I usually think of an art festival being held in a classy, Victorian building with the work of professional, world-renowned artists inside. Located in a heavily forested park covered in pine straw and dead leaves, The Kentuck Festival of the Arts was unlike any of my perceptions. Since 1971, this gem – whose name comes from the original name of the town when it was settled in 1813 – has attracted artists to Northport, Alabama. The festival acquired its nationwide fame through a focus on folk art, which gained popularity in the ’70s.
Kentuck Park is set up in an odd oval, shaped more like spilled water than a nationally known art festival, with artists in white tents lining the grassy area along a dirt path, each identified by a letter and number on a sheet of colored paper at the top of the tent. A playground is situated in the middle of the park, with a tie-dye demonstration to its left, and Kentuck’s information building stands between the gate and the playground.
When we arrived, I was delighted by the music – Americana, bluegrass, jug band, Southern rock, and Delta blues – and the distinct smells of cinnamon, Mediterranean sausage, and freshly made funnel cakes wafting from local food trucks. With so many white tents and amazing artists to choose from, it was hard for me to determine where to start. Traveling counter clockwise along the worn-down dirt path, I searched the sea of people to find an artist that caught my eye.
A mixed media artist from Hawkinsville, Georgia was kind enough to give me a few minutes of her time. A retired special education teacher, Miz Thang‘s sandy blonde hair graced her denim ball cap while sporting a bright tie-dye shirt, paint-spattered blue jeans, and equally chromatic sneakers. She explained that she “always had a thing for colors” and “loved how colorful and free flowing they were.” She also told me she has always been into art and started doing her own in the early 1990s. She has attended the festival since 1998 and justified that by stating, “I love that it’s outside and it’s always great weather here.”
Miz Thang informed me that the theme of her art changes every so often. “Last year I was into wild women, this year it was the blues and the circus.”
When I asked about her name she said, “I was at a show in Scottsdale and I have an enamel tabletop with this curvy, voluptuous woman named Miz Thang. And when people passed by they said ‘Oh yeah, that’s you.’ And I just said yeah, it is me.”

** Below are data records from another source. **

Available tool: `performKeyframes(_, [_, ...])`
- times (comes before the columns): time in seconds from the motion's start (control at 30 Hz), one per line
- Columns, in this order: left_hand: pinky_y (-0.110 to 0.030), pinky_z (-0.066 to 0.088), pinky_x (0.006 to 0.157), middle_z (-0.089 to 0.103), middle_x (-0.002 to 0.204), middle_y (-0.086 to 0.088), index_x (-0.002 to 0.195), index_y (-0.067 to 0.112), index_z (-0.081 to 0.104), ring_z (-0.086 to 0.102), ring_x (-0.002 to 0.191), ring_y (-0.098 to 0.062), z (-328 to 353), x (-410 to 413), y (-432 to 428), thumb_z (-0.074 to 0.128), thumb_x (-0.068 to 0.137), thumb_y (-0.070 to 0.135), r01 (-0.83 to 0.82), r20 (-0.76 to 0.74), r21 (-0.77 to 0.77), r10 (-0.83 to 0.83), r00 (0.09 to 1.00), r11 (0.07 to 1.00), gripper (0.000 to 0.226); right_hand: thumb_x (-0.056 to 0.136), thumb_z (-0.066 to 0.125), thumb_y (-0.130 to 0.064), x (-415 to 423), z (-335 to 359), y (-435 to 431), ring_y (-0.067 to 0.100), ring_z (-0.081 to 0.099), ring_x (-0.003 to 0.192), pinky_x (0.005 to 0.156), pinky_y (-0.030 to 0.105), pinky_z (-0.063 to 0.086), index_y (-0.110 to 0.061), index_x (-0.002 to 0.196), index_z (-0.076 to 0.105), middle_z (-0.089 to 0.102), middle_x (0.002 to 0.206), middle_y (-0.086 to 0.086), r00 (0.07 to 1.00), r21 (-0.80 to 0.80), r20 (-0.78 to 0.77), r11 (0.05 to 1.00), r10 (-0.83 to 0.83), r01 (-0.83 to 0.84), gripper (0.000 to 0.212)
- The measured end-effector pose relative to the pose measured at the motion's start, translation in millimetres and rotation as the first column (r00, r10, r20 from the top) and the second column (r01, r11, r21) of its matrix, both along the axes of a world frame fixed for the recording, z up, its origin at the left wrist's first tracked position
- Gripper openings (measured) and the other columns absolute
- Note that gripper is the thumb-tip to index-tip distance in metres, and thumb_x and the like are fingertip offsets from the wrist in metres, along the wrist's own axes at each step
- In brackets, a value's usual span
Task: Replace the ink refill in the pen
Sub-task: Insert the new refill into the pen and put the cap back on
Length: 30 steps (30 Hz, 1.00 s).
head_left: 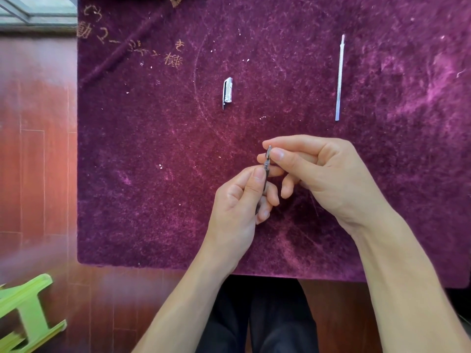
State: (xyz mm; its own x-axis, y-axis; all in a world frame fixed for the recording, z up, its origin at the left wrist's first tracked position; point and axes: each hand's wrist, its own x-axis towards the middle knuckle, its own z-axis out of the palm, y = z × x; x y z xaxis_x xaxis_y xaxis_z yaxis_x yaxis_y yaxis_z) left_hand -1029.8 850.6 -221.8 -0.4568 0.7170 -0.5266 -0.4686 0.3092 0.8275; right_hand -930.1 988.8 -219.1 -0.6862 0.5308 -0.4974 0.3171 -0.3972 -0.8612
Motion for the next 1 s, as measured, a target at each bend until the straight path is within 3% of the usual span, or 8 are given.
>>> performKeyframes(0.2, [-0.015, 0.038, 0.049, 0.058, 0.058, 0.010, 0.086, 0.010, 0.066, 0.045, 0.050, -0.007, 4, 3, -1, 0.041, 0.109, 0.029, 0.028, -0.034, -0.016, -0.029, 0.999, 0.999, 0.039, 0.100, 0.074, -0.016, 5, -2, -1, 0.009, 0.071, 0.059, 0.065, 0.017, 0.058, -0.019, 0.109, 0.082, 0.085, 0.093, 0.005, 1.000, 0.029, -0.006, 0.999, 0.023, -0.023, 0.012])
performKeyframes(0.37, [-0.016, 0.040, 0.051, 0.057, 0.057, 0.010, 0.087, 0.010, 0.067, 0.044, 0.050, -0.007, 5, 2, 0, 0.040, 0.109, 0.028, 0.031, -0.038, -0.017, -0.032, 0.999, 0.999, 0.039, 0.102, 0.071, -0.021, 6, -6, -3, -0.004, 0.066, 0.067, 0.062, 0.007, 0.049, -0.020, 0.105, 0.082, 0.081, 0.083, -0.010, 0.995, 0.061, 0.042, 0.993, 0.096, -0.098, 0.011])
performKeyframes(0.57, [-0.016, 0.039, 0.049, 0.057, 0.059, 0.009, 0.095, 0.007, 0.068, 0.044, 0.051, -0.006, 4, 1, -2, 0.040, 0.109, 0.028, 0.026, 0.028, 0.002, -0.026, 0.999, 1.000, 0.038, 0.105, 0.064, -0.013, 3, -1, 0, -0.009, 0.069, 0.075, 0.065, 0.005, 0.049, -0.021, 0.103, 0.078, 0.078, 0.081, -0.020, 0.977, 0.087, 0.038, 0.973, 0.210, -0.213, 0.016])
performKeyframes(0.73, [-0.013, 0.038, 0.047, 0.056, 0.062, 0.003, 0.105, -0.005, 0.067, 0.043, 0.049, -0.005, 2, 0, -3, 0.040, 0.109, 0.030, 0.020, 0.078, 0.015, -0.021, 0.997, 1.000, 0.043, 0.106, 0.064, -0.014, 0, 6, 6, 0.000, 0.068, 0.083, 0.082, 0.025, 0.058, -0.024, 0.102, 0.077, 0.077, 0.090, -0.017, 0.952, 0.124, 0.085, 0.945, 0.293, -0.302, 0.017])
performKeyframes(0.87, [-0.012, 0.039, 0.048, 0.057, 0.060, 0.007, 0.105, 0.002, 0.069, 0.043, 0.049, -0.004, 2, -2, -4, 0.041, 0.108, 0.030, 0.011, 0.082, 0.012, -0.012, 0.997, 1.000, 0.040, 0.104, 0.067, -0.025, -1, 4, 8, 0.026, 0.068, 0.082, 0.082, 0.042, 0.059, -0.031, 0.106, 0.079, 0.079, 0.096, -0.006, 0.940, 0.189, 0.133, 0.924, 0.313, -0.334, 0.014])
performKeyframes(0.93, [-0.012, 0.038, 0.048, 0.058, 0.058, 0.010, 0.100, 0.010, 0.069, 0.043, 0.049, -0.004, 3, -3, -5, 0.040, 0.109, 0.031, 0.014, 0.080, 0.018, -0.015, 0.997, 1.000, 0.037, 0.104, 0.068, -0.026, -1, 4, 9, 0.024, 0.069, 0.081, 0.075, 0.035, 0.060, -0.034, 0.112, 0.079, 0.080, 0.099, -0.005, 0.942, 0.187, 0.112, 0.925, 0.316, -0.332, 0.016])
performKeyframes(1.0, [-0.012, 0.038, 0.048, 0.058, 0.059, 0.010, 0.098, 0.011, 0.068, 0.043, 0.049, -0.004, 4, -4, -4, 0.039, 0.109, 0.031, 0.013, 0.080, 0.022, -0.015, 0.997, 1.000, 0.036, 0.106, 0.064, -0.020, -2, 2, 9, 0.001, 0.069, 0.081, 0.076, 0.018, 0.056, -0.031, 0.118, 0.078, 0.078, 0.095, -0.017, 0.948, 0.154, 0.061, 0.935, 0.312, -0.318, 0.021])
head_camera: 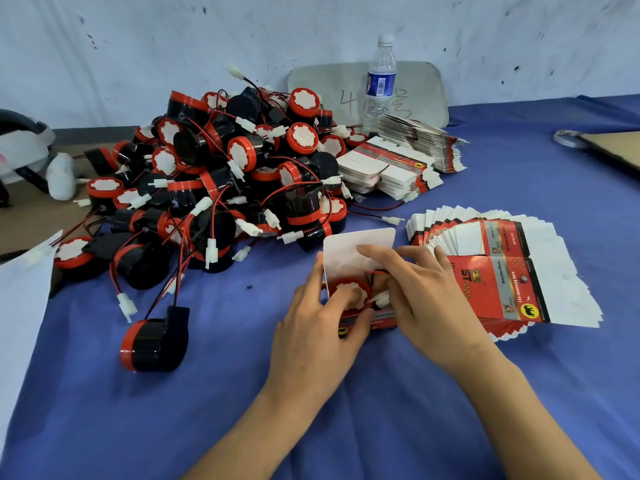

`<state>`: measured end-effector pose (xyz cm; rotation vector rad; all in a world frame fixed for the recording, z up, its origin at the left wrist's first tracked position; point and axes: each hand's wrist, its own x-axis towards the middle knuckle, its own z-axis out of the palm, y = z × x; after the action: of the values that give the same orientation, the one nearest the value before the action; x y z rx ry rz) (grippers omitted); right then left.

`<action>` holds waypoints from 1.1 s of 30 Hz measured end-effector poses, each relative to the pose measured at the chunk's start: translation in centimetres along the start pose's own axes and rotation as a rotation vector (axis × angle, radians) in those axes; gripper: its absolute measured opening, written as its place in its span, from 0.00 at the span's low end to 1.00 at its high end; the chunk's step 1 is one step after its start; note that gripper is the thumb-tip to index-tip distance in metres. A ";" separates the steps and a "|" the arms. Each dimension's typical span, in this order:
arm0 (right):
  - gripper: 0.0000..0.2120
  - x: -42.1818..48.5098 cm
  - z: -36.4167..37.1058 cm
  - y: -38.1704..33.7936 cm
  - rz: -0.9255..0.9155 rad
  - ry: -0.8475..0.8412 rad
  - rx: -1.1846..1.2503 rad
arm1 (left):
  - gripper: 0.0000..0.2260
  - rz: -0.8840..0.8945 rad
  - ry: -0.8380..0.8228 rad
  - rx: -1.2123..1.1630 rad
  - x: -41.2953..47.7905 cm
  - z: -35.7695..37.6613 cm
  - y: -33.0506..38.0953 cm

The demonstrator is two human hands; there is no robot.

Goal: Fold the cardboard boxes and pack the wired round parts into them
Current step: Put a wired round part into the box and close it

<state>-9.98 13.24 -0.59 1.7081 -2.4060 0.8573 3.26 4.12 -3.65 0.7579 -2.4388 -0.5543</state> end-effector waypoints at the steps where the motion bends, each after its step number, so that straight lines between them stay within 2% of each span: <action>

As I started to leave, two of her paintings begged for my attention: one of the presidents and the other of their first ladies— all painted blue! The presidents, just like their first ladies, were in an oval surrounding the White House. Miz Thang told me, “It was really fun doing the research for this project. William Taft got stuck in the bathtub and Barack Obama collects Spiderman comics. It was even more fun researching the first ladies than it was the actual presidents.”
After browsing Miz Thang’s tent one last time before leaving, I stopped to talk with Ruth Robinson, a mixed media artist with a story to tell— well, many stories actually. A short, soft-spoken woman, Robinson is from Grand Bay, Alabama, though she has family in Tuscaloosa. Her style focuses on African American culture and her religious background, which is clear in her depictions of dark faces and people dressed in robes.
“All of my works are from real life experiences; people I have known, things I have done, and places I have gone,” Robinson said about her works, which are mostly created from ancient wood. “This one here is actually about how we used to ride on my grandfather’s tractor when we were younger,” she said pointing to one.
Further down the trail, the artwork of Josh Cote nearly grabbed me and swung me over to his tent! The Bakersville, North Carolina native rocked blonde dreads to the middle of his back and sported a dapper all-black suit. Cote is a well-spoken man who cares about how his art is represented. The style of his wire sculptures based on animal figures recreates foot-long ants and monkeys life-like in height and features. He chose to work with wire mainly because “[i]t stands out, and it’s so unique.” It can take him hours to months to complete one piece of work, depending on how elaborate it is.
This was Cote’s third year at the festival. He comes back because “[i]t’s a great festival and has a great variety of artwork.”
The Kentuck festival isn’t limited to individual artists. There were college groups also there to display, demonstrate, and sell their work. Crimson Clay is a group of students from the University of Alabama who focus on ceramic creations.
One student, Jenna Cape, told me, “I did some pottery in high school and this is my second year in the program. I’m actually a fourth generation potter, but my family didn’t want to tell me until they knew that I was really interested.”
There was so much humanity at Kentuck that I almost forgot I was at an art festival. Some artists took so much pride in their work that they seemed to forget how to interact with people. The artists I spoke to cared what I thought of their art, and of them as people. Whether you come for the outrageous artwork or enchanting blues tunes, one thing is clear: no matter where you are from , you won’t be disappointed.